En relación a los tintos, ¿cuáles son las alternativas del Malbec? Sin duda la Bonarda, con una plantación que oscila las 18.000 ha de la superficie total cultivada de Argentina (228.000 ha), comparada a las 31.000 ha de Malbec. Sin embargo, “no es homogéneo”, según Edy Del Popolo de Doña Paula. “Aún es un gran desafío para nosotros”. No obstante, algunos productores, como Zuccardi y Passionate Wines, están a la altura de las circunstancias. Uno de los ejemplares que más me gustan es el Argento BSM 2011, corte de Bonarda, Syrah y Malbec.

Otras variedades tintas con potencial en Argentina son el Pinot Noir (aunque solamente en la Patagonia y partes del Valle de Uco), Cabernet Franc, Petit Verdot, Tempranillo, Tannat, Syrah y especialmente el Cabernet Sauvignon.

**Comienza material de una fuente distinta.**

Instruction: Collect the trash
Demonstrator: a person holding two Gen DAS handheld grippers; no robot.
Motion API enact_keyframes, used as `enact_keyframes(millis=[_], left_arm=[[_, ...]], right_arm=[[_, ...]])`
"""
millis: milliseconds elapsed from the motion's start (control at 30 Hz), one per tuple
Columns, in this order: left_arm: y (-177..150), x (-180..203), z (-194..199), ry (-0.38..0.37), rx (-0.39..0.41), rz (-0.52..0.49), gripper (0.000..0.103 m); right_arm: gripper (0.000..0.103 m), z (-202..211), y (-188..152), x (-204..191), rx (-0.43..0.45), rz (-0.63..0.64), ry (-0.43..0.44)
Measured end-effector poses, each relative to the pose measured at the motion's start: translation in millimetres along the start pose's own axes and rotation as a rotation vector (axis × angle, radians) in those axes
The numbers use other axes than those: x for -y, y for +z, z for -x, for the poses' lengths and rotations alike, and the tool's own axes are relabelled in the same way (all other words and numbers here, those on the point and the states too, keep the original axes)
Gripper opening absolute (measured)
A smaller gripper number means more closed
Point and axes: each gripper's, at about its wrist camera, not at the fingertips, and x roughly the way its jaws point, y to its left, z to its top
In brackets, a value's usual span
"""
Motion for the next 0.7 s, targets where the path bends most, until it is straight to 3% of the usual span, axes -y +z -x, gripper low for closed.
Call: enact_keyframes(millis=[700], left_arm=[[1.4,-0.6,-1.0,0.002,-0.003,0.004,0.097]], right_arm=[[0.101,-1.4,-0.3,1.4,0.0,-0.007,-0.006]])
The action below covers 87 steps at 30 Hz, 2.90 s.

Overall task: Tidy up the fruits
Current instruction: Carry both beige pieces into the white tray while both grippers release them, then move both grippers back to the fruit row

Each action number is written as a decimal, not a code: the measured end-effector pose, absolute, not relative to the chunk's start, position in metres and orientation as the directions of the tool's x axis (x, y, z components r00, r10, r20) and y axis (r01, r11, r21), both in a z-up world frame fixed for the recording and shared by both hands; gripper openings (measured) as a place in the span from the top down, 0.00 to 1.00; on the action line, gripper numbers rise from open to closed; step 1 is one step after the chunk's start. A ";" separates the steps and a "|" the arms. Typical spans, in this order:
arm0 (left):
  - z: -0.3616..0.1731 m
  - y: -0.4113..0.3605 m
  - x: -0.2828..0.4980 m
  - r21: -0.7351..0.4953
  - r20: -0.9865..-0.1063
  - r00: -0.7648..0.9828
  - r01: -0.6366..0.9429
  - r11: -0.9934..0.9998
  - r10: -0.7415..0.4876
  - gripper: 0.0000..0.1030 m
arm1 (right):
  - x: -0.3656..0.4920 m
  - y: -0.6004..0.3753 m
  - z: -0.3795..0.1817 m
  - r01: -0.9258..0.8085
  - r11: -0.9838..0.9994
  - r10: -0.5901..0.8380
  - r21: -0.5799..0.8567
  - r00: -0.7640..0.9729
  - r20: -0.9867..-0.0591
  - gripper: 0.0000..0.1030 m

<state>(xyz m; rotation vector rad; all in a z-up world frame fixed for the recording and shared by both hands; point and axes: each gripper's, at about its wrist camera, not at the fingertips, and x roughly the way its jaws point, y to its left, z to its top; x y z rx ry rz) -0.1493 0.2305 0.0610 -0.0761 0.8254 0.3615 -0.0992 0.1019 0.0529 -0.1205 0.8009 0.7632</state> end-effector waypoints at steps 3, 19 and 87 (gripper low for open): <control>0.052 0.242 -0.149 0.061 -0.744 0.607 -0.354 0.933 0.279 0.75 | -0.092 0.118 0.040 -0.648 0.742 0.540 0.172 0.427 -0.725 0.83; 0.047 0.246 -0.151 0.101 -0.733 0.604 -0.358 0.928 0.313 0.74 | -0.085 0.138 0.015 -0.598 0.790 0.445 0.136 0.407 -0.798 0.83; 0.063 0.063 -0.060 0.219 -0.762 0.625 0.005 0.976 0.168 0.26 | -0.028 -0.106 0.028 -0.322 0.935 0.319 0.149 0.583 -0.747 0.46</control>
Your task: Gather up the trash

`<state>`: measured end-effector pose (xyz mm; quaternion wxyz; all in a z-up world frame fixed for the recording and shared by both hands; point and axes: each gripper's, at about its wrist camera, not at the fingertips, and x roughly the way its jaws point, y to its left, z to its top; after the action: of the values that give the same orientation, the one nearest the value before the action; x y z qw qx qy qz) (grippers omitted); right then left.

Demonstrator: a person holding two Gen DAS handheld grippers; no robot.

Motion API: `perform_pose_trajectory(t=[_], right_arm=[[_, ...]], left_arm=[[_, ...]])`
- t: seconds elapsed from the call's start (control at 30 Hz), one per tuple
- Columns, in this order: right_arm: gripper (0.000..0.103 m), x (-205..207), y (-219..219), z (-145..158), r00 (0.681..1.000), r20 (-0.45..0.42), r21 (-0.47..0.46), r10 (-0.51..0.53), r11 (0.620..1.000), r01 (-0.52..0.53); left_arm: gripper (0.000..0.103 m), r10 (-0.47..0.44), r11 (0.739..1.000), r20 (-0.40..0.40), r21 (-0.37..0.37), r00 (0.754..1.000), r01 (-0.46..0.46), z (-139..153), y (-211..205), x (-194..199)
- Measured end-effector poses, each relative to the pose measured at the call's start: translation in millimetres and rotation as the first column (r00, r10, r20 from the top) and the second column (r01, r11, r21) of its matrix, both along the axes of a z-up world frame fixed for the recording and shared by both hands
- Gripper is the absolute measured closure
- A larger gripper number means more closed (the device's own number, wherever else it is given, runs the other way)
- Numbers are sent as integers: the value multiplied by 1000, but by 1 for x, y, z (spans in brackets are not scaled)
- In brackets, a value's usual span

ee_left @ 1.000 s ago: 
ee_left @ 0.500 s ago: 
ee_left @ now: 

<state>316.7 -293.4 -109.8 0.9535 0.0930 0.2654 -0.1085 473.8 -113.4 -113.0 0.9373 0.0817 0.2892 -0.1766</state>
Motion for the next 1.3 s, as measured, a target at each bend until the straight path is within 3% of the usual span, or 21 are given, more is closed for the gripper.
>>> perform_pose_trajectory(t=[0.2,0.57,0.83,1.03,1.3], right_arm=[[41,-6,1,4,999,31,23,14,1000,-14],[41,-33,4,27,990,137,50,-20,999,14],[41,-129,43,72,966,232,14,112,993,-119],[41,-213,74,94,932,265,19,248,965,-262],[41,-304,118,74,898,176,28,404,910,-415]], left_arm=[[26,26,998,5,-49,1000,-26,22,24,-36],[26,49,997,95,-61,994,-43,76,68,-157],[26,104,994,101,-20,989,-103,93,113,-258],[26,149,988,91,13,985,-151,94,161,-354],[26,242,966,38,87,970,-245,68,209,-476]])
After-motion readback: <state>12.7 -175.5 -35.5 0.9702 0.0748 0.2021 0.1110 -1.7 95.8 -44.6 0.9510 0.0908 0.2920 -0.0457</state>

Entre los principales productores se encuentran: Chacra, Schroeder y Humberto Canale (Pinot Noir); Andeluna, Pulenta Estate y Catena Zapata (Cabernet Franc); El Porvenir de los Andes (Petit Verdot), O Fournier y Zuccardi (Tempranillo); Colomé, Michel Torino, San Pedro de Yacochuya y Davalos (Tannat); Graffigna, Finca Eugenio Bustos y Finca Las Moras (Syrah); y Riglos, Catena Zapata, Andeluna, Trapiche, Piatelli, Doña Paula y Cobos (Cabernet Sauvignon).

En conclusión, considero que en su mayoría los mejores vinos tintos de Argentina son cortes, especialmente de Cabernet Sauvignon y Malbec. El ejemplar argentinos más impactante que he probado es el Nicolas Catena Zapata 2001, con una composición 88% Cabernet y 12% Malbec. Estas variedades tienen algo en común, ambas son originarias del suroeste de Francia, y al parecer se combinan maravillosamente en los climas más templados de Argentina.

Otros cortes top, compuestos por otras cepas son: Quimera de Achaval Ferrer, Gran Corte de Pulenta Estate,  Bobó de Trapezio, Gran Enemigo, Cobos, Riglos Gran Corte, Colomé Estate, Michel Torino Altimus, O Fournier B Crux, El Tránsito Pietro Marini Reserva Roble, Trapiche Iscay, Cheval des Andes, Caro, Masi Corbec, Fabre Montmayou Grand Vin, Bressia Profundo y Noemía J Alberto. Todos, exponentes muy complejos.

Un dato a tener en cuenta es que el Malbec continúa siendo lo mejor de Argentina: aromático, texturado e intenso en sabor. El problema es que Argentina  insiste en ofrecer un sólo estilo de Malbec. El desafío para los enólogos argentinos es capturar la verdadera diversidad de su cepa emblema, expresando los diferentes matices de sus regiones y subregiones. No es algo fácil de lograr, pero Argentina debe sacar el mejor provecho del Malbec, mientras conduce gentilmente a los consumidores hacia otros vinos.